* Directions for this task
Pull every line holding the string "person" from the records below.

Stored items
--- START ---

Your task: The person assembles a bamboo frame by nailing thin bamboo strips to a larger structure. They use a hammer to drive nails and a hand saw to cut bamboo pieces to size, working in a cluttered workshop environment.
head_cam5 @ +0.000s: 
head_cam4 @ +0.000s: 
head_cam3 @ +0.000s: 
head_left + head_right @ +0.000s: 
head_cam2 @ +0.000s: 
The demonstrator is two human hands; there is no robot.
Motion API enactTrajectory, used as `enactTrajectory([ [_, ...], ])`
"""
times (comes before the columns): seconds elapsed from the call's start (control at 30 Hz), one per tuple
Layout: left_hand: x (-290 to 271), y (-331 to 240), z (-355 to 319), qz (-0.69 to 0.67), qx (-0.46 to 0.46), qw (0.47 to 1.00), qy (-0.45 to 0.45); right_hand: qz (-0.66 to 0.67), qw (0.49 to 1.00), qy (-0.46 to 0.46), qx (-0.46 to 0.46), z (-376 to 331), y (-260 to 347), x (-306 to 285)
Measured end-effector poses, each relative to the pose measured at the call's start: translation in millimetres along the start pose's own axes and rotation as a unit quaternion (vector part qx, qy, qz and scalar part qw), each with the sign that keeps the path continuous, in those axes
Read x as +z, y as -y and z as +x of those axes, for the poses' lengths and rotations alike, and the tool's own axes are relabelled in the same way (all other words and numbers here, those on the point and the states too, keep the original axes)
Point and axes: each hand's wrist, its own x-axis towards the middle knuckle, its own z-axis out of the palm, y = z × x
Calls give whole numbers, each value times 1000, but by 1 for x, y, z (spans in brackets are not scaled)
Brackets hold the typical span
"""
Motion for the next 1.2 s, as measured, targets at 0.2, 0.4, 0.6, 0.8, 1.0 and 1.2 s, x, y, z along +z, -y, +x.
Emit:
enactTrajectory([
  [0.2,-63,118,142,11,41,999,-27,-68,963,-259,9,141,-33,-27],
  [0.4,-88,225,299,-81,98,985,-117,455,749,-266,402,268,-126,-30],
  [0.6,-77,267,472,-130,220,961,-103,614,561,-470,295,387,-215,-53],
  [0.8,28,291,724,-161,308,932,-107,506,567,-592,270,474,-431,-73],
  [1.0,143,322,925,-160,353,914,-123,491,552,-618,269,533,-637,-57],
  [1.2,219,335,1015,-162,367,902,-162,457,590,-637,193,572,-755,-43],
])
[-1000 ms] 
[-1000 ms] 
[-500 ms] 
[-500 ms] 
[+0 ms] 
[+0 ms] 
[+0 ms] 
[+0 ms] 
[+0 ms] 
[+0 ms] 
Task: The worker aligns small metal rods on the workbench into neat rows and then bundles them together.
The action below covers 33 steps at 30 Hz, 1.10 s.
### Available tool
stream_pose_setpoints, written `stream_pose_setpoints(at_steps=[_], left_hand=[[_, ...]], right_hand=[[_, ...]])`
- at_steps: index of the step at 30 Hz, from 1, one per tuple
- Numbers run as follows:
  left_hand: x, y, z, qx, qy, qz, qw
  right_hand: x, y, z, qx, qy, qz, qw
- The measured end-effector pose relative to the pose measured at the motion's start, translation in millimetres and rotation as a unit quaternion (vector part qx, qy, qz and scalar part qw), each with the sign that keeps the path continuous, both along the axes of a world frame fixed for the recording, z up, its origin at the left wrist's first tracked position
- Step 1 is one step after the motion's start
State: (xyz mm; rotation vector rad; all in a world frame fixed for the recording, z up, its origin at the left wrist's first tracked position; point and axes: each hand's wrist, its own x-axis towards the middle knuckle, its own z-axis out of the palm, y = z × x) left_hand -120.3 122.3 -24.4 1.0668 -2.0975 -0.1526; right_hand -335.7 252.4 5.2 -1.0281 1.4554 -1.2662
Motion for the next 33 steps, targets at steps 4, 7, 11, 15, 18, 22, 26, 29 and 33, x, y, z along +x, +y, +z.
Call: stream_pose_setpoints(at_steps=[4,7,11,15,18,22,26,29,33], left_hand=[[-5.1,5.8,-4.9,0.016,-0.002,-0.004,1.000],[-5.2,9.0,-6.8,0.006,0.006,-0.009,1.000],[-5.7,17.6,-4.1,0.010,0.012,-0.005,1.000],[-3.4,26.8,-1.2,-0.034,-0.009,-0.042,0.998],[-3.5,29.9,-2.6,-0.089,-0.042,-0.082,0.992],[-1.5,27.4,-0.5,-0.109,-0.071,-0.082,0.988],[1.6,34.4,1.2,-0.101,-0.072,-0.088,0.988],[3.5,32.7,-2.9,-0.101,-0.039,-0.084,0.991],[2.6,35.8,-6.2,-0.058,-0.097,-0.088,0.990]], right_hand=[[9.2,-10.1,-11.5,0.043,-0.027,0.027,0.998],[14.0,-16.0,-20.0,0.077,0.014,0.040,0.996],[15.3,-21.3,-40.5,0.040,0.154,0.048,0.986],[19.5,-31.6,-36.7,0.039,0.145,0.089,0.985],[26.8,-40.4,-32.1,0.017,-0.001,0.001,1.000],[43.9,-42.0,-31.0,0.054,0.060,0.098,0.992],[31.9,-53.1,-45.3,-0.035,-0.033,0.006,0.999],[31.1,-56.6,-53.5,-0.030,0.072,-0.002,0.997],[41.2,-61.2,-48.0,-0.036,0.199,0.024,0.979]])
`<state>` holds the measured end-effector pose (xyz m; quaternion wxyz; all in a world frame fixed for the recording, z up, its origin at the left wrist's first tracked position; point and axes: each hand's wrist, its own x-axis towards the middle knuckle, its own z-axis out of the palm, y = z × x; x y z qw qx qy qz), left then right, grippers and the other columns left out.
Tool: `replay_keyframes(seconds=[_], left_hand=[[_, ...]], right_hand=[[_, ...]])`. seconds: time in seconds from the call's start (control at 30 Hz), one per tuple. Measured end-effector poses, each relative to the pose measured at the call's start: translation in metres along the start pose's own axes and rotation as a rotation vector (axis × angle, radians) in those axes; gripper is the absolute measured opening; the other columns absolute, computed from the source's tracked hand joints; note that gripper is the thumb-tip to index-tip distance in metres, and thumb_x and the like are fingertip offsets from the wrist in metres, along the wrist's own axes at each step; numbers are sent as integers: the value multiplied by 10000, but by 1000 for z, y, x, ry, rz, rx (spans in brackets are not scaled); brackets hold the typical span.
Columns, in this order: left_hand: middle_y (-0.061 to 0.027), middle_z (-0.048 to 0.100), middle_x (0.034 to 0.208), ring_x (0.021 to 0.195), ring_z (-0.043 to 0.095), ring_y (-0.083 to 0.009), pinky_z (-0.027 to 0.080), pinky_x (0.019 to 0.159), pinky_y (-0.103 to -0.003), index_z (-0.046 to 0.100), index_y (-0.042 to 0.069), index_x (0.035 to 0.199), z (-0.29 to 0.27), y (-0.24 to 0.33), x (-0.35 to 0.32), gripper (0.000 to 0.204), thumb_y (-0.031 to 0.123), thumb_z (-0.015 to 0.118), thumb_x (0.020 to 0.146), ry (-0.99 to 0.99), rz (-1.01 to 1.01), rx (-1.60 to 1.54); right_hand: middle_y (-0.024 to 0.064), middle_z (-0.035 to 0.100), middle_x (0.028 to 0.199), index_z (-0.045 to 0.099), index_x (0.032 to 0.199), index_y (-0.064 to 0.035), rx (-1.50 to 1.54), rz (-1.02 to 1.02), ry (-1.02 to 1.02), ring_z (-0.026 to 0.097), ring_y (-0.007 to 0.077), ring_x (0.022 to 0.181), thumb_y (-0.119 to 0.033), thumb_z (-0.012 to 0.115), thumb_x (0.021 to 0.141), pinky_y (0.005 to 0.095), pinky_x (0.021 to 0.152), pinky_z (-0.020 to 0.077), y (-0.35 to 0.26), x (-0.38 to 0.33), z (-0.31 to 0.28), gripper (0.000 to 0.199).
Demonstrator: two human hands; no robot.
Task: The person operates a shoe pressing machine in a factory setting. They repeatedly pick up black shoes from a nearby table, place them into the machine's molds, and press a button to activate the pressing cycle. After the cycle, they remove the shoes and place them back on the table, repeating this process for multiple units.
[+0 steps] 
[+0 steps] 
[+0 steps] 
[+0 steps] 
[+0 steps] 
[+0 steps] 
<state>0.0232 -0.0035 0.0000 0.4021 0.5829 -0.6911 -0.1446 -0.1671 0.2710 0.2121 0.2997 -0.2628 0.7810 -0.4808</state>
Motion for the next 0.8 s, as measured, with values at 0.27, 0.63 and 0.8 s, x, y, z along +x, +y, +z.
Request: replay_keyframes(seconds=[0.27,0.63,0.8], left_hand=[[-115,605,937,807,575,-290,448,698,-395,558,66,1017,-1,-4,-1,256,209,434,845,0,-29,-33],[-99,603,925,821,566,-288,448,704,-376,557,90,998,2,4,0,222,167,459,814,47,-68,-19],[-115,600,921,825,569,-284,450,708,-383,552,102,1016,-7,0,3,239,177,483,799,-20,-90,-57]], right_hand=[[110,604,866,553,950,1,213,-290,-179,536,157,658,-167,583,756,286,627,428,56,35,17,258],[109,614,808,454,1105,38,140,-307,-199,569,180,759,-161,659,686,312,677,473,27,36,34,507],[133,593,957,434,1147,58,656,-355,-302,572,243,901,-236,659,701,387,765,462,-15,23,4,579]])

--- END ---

* Your solution
Your task: The person assembles a bamboo frame by nailing thin bamboo strips to a larger structure. They use a hammer to drive nails and a hand saw to cut bamboo pieces to size, working in a cluttered workshop environment.
Task: The person operates a shoe pressing machine in a factory setting. They repeatedly pick up black shoes from a nearby table, place them into the machine's molds, and press a button to activate the pressing cycle. After the cycle, they remove the shoes and place them back on the table, repeating this process for multiple units.

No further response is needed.